**PROVIDED DATA**
=====

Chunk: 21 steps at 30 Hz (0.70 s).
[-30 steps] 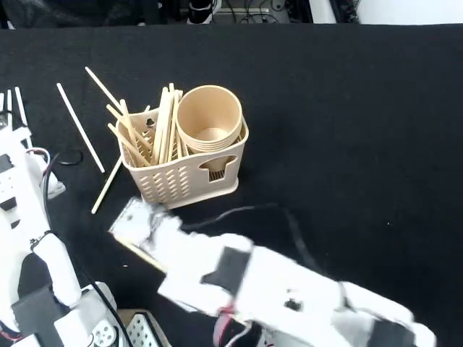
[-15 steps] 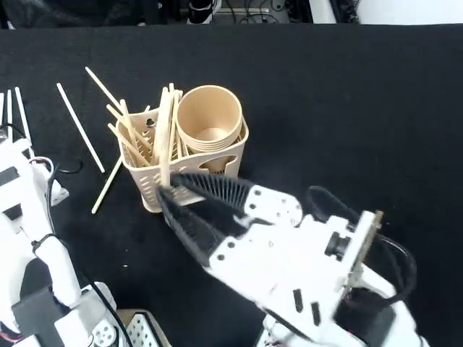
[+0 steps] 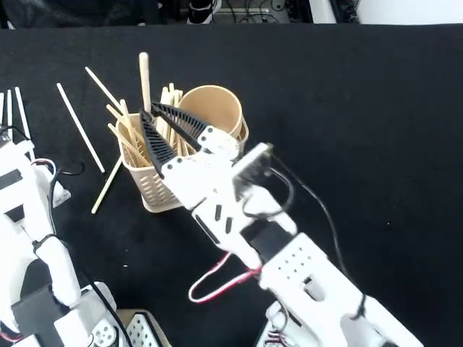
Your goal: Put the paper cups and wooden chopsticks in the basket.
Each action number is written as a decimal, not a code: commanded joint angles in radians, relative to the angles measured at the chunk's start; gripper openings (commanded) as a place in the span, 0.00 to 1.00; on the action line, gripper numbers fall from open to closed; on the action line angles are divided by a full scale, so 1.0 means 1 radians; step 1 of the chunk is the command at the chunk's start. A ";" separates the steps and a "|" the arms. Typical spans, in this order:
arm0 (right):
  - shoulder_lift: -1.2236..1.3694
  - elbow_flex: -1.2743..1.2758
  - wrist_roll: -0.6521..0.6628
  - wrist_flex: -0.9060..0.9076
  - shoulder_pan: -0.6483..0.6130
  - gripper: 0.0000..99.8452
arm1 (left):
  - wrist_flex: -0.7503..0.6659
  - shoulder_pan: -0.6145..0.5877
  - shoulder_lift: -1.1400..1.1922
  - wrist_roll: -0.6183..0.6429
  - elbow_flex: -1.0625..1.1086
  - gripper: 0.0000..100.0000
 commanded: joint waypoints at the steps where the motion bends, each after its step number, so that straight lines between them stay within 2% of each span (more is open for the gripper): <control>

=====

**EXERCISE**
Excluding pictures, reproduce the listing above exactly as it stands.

**THE COMPLETED TASK**
Chunk: 21 steps at 30 Hz (0.70 s).
[-30 steps] 
[-15 steps] 
[+0 steps] 
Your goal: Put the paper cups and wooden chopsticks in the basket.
Each action number is written as a decimal, not a code: commanded joint angles in radians, relative to the angles measured at the chunk's start; gripper openings (commanded) as a place in the span, 0.00 to 1.00; on the action line, gripper numbers fall from open to closed; on the action line angles are divided by a full scale, so 1.0 means 1 radians; step 1 of the chunk is the command at the chunk's start. A ";" separates the steps and a "|" the arms. Typical spans, in this order:
arm0 (right):
  - shoulder_lift: -1.2236..1.3694
  - elbow_flex: -1.2743..1.2758
  - wrist_roll: -0.6521..0.6628
  - wrist_flex: -0.9060..0.9076
  - shoulder_pan: -0.6483..0.6130
  - gripper: 0.0000..99.8452
arm1 (left):
  - wrist_flex: -0.7503..0.6659
  - shoulder_pan: -0.6145..0.5877
  - shoulder_lift: -1.1400..1.1922
  - wrist_roll: -0.6183..0.6429
  - elbow_flex: -1.0625..1.1086
  - gripper: 0.0000..100.0000
 commanded: joint waypoints at the steps where the motion bends, each after its step number, so that straight lines between them stay within 2% of each span (more is open for the gripper): <control>

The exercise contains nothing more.